As an idea, I find the readability of the code particularly interesting. Sikuli code is about the closest you can come to self-explanatory, step-by-step instructions on how to achieve whatever a particular program does. Add a few comments to the most arcane steps, publish those programs to an online repository, and presto! executable step-by-step tutorials.
Yes, the developers may have to address the variability of themes on people's desktops. It is certainly possible to do so (for instance, by keeping a list of mappings from any of a set of "supported" themes to a "canonical" theme, which would be used in all examples), but, as far as ideas go, I really think that Sikuli is a very refreshing idea.

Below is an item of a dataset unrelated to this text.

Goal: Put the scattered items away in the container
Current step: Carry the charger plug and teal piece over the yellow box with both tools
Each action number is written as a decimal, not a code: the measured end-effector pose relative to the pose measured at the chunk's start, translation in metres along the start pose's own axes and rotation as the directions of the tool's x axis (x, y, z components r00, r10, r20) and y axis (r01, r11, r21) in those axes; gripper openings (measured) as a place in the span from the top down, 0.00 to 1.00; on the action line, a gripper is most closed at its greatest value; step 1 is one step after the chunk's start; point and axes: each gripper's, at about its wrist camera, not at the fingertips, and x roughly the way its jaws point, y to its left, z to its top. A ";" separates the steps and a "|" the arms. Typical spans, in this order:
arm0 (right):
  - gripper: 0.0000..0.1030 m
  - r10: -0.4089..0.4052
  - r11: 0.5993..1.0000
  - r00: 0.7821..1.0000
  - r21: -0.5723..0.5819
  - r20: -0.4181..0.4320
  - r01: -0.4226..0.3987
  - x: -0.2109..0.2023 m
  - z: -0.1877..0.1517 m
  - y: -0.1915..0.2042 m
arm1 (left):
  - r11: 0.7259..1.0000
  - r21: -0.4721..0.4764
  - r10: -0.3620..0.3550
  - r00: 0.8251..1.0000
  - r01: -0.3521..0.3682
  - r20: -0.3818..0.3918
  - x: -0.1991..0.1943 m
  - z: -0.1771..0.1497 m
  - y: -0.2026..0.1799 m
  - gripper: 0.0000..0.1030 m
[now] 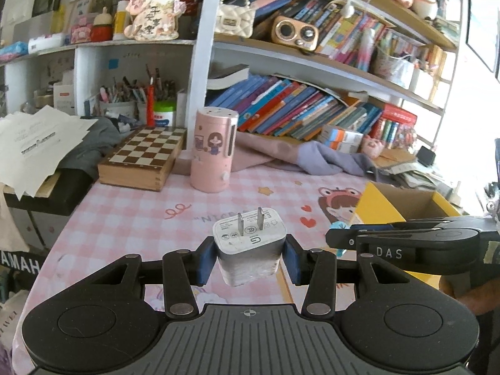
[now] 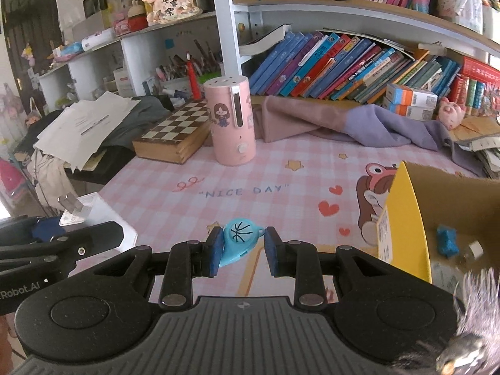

Some accountants seem to think everyone needs to learn accounting in order to function in society. But people have other jobs. Some of us like our dumbed down tools because they fill a need. My tax software lets me do my taxes without learning "proper" accounting. Similarly, I know some people who benefit greatly from a little passing knowledge of high-level scripting languages like VB, JavaScript, or even Python.
For those kinds of people, Sikuli looks pretty cool because they can do things that would be pretty difficult otherwise. Hey, even for a lot of experienced programmers, capturing a region of the screen and doing fuzzy pattern matching might be a significant task. I haven't tried Sikuli yet, but it looks like it would be very helpful for some things, and a lot easier to deal with than AutoIt or AutoHotkey.
(BTW, TurboTax was just an example. I actually use something I like better, but you get the idea.)
The idea is cool and innovative, and makes automating a point-and-click interface a breeze. It certainly has applications.
But overall, it just seems like a Bad Idea. It will be as reliable as screen-scraping in browsers and would therefore be wise to be avoided, and for the same reasons.
Even just changing the theme of your OS or the icon sizes could well be enough to confuse the image processing. The code won't be portable, and in the end, for anything but the most simple tasks, the person using it would still require some programming skills. Because of this, I think between Sikuli and command-line scripting, command-line scripting has more staying power.